* Your assignment
If a line in the listing below has the string "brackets", copy it out.
++++ Input data ++++
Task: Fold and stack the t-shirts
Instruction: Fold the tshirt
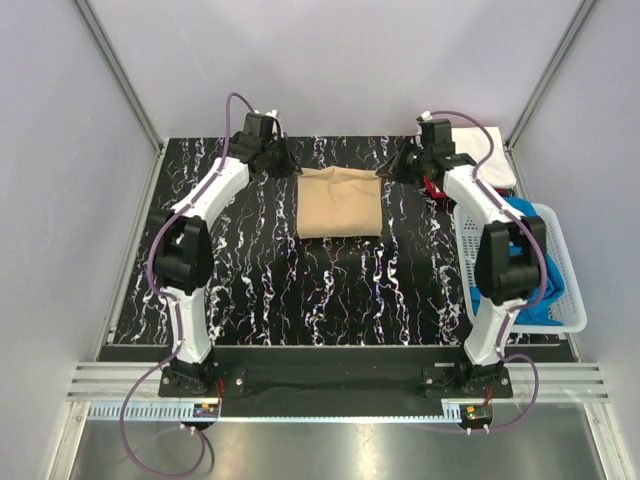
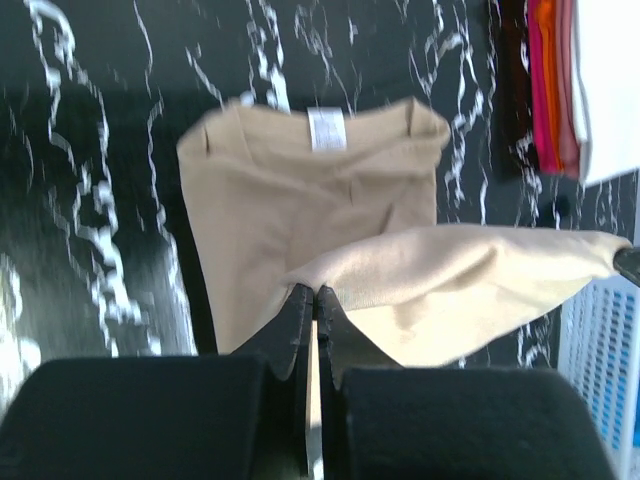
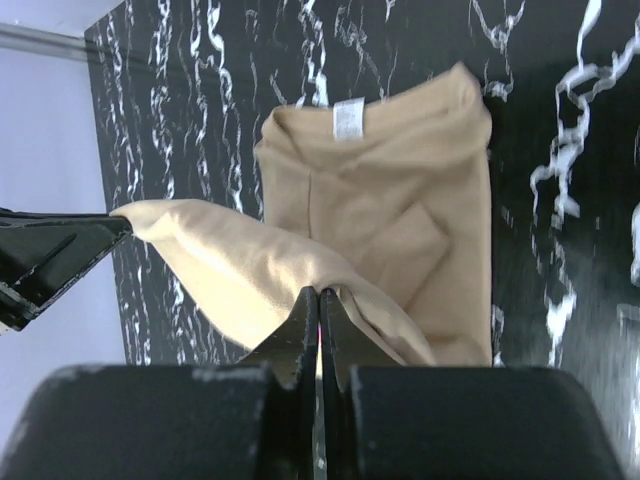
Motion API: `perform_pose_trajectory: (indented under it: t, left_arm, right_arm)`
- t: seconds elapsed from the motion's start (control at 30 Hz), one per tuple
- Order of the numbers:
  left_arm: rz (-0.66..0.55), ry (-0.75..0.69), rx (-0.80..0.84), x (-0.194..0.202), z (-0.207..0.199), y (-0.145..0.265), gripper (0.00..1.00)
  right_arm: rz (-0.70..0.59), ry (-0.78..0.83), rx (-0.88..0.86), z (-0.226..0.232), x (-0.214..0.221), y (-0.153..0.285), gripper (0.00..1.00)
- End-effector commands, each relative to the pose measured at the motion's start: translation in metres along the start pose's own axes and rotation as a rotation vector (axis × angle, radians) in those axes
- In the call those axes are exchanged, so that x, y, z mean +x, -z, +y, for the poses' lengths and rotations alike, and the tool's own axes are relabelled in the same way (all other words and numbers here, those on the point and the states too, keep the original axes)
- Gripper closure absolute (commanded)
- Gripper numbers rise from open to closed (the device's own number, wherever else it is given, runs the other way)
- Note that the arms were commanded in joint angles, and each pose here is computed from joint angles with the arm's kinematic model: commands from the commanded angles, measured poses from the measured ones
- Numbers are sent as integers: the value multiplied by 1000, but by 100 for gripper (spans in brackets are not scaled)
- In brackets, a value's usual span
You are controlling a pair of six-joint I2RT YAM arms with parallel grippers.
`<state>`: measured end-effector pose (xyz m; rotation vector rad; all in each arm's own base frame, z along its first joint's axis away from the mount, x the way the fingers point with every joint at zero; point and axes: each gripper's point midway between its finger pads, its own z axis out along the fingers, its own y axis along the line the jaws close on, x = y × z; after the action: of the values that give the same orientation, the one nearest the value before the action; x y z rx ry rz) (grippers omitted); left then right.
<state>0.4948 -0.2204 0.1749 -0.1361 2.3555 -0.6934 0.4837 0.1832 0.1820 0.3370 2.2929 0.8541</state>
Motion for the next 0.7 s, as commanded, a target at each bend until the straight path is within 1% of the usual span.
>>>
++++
* Result
- Numbers are sent as integers: the value multiplied by 1000, but by 100 for gripper (spans in brackets are not scaled)
- In brackets, a value's usual span

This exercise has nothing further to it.